In order to assess the spatial use of the respective home ranges in the context of this sharing event, track logs from January 1 to 22, 2017 (Fig. 4a), and the equivalent days after the sharing event (January 23 to February 13, 2017; Fig. 4b) were plotted for each community and set into context of the year-round home ranges of each community in 2016.

Community home ranges for 2016 are represented by minimum convex polygons, with individuals in the E community ranging east of the Bompusa River (cross-hatched area). Individuals in the W community occupied a larger area but had ranged for several months in the far southwestern area of their range (simple hatched area). By mid-January, W individuals had returned to the more central area of their range, whereas E individuals had considerably intruded into what could be considered the core area of the W community’s home range. Despite the relaxed encounter, continued observation of ranging patterns after the meat-sharing episode shows the E community returning to their central range, rather than continuing their presence within the W community’s home range.

Discussion

Social life in humans is said to be regulated by social norms, such as food sharing, cooperative hunting, or warfare (Kaplan and Gurven 2005; Wrangham and Glowacki 2012). These norms are meant to constrain selfish behavior and reinforce altruism. Because they act on a group level, they are likely to support preferences for the members of one’s own social group. These social norms become evident in intergroup conflicts, with in-group members benefitting, while out-group members don’t. The term “group” in human societies varies from a family, as the smallest unit, to various levels of communities, linguistic entities, ethnically or ideologically homogenous units—all of which are a matter of definition. There is plenty of evidence of intragroup food sharing in humans (Kaplan and Gurven 2005), but sharing with non-group members is less frequent, although present in traditional societies such as the! Kung (Lee 1979) or the Eipo (Schiefenhövel 2014).
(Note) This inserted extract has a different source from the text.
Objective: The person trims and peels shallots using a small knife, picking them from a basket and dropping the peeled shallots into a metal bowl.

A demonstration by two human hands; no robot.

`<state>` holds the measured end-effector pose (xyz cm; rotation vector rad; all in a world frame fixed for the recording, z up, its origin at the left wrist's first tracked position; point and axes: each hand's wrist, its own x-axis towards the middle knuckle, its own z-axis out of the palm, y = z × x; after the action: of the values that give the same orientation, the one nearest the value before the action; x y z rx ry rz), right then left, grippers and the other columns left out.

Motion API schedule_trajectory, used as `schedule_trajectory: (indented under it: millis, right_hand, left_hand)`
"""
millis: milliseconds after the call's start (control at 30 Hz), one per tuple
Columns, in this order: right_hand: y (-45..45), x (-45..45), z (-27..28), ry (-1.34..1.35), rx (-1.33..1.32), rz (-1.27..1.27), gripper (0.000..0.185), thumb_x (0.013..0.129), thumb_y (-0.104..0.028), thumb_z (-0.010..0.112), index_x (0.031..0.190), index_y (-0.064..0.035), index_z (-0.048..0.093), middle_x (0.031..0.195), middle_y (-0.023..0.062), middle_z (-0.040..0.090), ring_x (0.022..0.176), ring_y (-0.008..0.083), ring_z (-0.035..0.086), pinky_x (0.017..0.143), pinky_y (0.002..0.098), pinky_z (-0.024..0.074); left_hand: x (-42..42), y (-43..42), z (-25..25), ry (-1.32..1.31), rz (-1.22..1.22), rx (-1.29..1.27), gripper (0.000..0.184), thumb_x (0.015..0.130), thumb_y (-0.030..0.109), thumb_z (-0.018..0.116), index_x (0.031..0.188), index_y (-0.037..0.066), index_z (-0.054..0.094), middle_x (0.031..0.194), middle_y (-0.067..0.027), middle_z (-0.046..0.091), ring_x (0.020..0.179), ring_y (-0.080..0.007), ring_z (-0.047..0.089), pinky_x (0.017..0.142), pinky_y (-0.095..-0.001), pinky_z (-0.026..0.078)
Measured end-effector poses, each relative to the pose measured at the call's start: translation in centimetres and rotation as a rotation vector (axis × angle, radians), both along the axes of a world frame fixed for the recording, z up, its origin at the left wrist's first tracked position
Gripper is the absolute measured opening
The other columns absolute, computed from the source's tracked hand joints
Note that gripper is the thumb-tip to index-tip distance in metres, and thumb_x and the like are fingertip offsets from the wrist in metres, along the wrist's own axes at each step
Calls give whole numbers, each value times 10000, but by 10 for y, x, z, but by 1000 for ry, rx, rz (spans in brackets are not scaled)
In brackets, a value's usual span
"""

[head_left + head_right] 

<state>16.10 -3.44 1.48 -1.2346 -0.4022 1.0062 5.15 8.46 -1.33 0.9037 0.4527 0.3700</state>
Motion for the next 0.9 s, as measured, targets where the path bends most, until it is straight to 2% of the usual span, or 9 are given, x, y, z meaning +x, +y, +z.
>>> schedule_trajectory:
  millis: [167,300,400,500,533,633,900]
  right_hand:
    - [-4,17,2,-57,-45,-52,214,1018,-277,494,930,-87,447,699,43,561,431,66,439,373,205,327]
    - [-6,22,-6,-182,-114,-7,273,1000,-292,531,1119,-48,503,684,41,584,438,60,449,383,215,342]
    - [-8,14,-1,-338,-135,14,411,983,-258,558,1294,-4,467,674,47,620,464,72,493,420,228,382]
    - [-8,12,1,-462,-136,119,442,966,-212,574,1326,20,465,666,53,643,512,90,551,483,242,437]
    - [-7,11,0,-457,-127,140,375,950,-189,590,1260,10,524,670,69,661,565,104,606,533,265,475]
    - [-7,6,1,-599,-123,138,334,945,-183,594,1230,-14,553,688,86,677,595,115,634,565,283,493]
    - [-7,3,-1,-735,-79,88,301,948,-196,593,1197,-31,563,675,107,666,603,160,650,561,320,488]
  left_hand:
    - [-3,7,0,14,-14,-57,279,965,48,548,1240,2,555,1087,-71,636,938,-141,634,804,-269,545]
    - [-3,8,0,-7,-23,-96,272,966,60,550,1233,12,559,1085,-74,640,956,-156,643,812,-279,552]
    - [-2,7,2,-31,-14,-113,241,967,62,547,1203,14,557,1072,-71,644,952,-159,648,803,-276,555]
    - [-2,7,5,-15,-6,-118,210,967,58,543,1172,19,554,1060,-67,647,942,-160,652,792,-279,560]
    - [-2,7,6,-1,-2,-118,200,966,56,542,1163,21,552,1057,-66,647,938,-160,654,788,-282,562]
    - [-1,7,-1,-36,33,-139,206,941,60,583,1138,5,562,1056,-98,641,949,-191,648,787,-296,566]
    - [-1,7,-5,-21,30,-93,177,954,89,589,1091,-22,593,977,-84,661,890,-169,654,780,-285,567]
Sharing with strangers is often seen as a unique attribute, setting humans apart from other primates (Boyd and Silk 2000). In experimental settings, captive orangutans and bonobos also share food with members of other groups (Kopp and Liebal 2016; Tan et al. 2017; Tan and Hare 2013). In experiments, Tan and Hare (2013) have demonstrated that bonobo food sharing is prosocial and a way to facilitate contact with strangers. Interestingly, however, when given the choice to eat food alone or to let another bonobo into a confined space to eat together, bonobos preferred to eat alone and not to share with a groupmate. This was true for familiar individuals in Leipzig Zoo (Bullinger et al. 2013) as well as individuals said to be less familiar in Lola ya bonobo (Tan and Hare 2013), providing no support for voluntary co-feeding or food sharing. Both Pan species in these experiments preferred company in the absence (rather than in the presence) of food. To what extent apes living in the same facility are “strangers” is a matter of definition, but spatial proximity, and acoustic and visual contact, are likely to create familiarity that exceeds that of neighboring communities in the wild. However, it is noteworthy that both studies found that the motivation to share with others varied with familiarity, with owners of food preferring to share with less-familiar individuals rather than with group mates (Bullinger et al. 2013; Tan and Hare 2013).
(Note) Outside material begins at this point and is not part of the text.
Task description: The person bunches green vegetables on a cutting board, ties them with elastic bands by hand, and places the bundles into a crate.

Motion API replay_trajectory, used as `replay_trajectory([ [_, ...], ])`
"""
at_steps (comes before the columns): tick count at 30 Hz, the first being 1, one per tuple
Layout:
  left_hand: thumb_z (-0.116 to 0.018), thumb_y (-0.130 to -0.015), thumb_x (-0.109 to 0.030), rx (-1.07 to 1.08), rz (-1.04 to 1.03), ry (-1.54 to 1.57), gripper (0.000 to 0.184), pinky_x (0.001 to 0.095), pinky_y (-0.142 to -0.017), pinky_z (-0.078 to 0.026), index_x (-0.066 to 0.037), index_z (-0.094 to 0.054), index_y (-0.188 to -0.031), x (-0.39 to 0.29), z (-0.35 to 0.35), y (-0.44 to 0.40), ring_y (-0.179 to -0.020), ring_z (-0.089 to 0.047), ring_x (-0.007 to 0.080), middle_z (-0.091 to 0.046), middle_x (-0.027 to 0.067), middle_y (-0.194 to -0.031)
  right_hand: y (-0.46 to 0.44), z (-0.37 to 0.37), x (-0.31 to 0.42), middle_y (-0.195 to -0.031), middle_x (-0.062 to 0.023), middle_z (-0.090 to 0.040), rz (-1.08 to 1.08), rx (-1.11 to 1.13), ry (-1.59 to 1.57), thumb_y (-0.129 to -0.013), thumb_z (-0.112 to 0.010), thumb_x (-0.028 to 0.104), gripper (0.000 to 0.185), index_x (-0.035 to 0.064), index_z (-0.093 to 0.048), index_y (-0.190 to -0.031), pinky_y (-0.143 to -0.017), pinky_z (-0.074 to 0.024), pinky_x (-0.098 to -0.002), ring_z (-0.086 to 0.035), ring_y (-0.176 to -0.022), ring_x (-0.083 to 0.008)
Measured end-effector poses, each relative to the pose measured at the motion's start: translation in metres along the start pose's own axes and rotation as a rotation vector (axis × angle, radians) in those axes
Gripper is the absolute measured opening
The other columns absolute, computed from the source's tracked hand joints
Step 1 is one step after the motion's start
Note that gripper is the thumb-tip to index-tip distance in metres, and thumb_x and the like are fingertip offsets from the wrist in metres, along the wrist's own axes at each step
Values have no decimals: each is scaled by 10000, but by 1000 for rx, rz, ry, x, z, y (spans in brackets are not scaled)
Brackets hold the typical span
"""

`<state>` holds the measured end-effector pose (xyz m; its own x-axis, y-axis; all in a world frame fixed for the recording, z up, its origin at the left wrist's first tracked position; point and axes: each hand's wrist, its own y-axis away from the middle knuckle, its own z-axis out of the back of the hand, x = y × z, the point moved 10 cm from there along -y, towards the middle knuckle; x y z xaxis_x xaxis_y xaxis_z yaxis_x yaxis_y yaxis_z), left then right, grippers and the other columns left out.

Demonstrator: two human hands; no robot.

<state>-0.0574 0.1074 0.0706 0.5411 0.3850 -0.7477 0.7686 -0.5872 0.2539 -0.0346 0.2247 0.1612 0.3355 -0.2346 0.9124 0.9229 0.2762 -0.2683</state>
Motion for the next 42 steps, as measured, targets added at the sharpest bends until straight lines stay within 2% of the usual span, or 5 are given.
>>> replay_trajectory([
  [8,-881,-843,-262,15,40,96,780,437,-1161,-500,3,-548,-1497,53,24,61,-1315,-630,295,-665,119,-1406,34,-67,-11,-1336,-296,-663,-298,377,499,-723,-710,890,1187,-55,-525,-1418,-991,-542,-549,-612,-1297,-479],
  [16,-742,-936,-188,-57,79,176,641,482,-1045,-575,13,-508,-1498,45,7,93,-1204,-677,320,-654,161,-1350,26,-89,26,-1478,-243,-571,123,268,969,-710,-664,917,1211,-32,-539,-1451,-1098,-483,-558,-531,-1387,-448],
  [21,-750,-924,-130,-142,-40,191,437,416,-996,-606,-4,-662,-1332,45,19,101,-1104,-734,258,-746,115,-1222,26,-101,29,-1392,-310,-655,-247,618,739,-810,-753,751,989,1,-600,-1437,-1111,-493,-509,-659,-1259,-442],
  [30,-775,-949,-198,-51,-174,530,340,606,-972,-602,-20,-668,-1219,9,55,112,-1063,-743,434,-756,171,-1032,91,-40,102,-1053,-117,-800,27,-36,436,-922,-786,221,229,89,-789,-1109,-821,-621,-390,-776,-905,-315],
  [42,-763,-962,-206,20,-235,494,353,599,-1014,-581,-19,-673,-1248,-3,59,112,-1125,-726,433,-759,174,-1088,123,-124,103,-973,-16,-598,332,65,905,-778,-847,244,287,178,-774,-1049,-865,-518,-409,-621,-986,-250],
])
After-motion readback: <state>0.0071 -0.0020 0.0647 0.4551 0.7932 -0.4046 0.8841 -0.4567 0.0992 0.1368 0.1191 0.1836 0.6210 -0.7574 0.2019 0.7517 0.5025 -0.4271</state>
Since 2015, the rate of encounters between members of the E and W community at LuiKotale was low (twice per year), but beginning in early 2017, members of both communities encountered each other more frequently (on average once per month; unpublished data). Thus, until recently, residents from both communities neither heard nor saw each other for long periods of time; nonetheless, because bonobos are characterized by female dispersal, social ties may exist from females having transferred prior to 2007.

This observed familiarity across communities is yet another example of bonobo social tolerance, whereas it is unthinkable among chimpanzees. There, intergroup relationships are typically violent, with males being highly intolerant toward members of other communities, resulting in severe and often lethal aggression against individuals of both sexes (Wilson et al. 2014). This seems to be independent of food resource characteristics (clumped vs. dispersed; abundant vs. scarce) since it occurs across different field sites and seasons. Chimpanzees serve as a prime example of resource-defense polygyny (Manson and Wrangham 1991; Williams et al. 2004), whereas in bonobos, neither home ranges nor females are defended as much (Fruth et al. 1999; Furuichi 2011). Nevertheless, home ranges are pretty stable over time and physical aggression is known from initial stages of intercommunity encounters, although they may diminish as the encounter continues, leading to grooming, sex, and co-feeding.
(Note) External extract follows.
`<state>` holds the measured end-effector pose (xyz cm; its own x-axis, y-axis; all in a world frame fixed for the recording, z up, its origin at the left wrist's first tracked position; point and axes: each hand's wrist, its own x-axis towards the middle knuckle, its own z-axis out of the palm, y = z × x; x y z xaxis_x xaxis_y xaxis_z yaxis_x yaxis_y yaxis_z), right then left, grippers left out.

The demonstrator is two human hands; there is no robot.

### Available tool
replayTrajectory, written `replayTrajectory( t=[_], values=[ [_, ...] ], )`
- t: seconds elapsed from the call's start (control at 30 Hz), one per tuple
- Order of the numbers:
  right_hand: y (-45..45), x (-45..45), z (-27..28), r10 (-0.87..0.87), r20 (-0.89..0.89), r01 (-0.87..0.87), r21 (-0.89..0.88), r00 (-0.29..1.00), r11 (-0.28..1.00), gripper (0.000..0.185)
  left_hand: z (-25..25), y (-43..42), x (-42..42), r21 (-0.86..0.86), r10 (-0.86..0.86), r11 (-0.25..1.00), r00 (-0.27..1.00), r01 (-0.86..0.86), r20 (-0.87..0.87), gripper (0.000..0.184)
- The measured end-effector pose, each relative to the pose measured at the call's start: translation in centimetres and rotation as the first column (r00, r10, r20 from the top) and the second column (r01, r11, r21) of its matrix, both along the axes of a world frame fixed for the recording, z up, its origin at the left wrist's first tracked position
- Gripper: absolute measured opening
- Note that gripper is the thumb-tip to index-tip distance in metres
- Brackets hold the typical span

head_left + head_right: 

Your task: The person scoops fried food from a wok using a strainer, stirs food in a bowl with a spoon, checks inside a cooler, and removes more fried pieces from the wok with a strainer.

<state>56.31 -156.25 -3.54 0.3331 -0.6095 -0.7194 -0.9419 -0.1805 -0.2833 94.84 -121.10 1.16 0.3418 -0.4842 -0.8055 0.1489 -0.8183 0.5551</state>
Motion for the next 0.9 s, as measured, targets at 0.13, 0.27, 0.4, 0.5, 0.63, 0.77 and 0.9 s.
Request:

The episode of meat sharing between members of two different bonobo communities reported here is noteworthy in several respects. The possession of a forest antelope by an adult male and the sharing of its meat with females from another community reveals a new dimension of social tolerance in wild bonobos. Although participation in sharing is part of a young immigrant female’s integration process, here, the possessor shared meat with an older multiparous female who was a long-term resident of the neighboring community. Females who obtained meat shared with females from their own as well as from the other community. None of these transfers involved aggressive behavior, and transfer of meat was induced by peering, begging gestures, or simply by waiting, indicating an unusual level of social tolerance previously not observed.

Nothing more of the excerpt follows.